What is being asked: Find all lines below containing the string "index" and return them.

START Information supplied

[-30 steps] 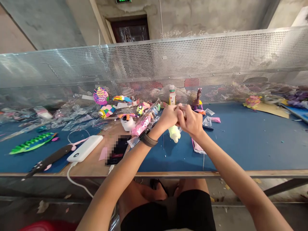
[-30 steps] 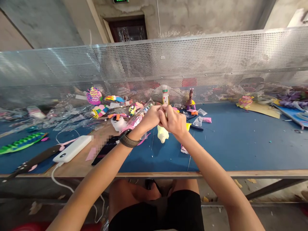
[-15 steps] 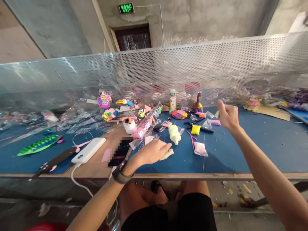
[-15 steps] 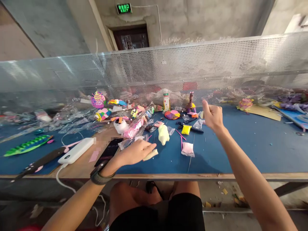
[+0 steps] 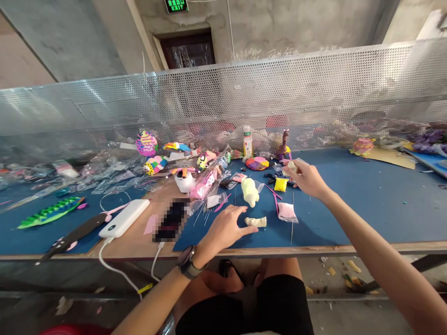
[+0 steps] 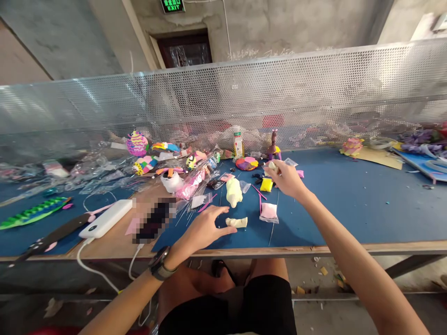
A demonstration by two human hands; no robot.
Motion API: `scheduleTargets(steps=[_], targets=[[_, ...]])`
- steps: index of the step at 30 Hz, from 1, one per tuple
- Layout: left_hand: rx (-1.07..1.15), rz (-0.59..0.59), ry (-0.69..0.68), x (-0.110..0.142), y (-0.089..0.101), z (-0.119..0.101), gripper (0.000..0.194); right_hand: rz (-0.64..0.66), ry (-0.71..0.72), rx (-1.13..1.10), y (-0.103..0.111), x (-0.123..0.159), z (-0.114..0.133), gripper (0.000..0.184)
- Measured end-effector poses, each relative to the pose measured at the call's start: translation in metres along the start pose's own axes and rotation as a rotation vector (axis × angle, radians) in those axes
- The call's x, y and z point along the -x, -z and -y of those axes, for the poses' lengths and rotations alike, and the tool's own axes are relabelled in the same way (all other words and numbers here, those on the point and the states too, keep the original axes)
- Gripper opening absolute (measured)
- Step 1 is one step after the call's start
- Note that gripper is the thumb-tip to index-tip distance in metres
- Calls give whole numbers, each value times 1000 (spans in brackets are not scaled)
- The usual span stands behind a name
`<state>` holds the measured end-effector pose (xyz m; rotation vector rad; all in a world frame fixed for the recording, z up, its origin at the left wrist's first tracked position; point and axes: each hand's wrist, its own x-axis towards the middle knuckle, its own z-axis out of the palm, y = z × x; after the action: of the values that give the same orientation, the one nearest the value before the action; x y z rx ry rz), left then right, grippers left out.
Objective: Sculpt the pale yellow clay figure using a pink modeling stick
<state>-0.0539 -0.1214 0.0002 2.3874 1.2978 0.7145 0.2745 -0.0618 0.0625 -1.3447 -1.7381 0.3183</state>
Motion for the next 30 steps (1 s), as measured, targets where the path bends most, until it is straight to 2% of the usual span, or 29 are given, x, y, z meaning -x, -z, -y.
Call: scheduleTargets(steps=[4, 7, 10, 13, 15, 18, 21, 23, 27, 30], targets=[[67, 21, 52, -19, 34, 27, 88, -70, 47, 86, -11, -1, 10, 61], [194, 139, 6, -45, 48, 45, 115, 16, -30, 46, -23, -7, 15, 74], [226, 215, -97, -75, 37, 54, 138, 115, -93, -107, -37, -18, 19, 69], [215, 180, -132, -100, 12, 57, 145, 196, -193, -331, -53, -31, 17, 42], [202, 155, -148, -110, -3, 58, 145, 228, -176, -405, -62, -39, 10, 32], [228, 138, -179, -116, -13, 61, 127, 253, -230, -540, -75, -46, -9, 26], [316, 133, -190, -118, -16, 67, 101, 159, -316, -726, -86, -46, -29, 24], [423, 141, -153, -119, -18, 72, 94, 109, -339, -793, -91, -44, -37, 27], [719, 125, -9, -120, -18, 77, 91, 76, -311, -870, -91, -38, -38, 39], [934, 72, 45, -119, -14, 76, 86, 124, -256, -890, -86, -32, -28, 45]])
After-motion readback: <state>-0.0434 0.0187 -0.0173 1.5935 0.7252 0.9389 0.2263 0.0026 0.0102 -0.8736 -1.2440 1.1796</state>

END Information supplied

Solved problem:
- steps: index of the step at 30 Hz, from 1, one per tuple
- Note that gripper is the thumb-tip to index-tip distance in metres

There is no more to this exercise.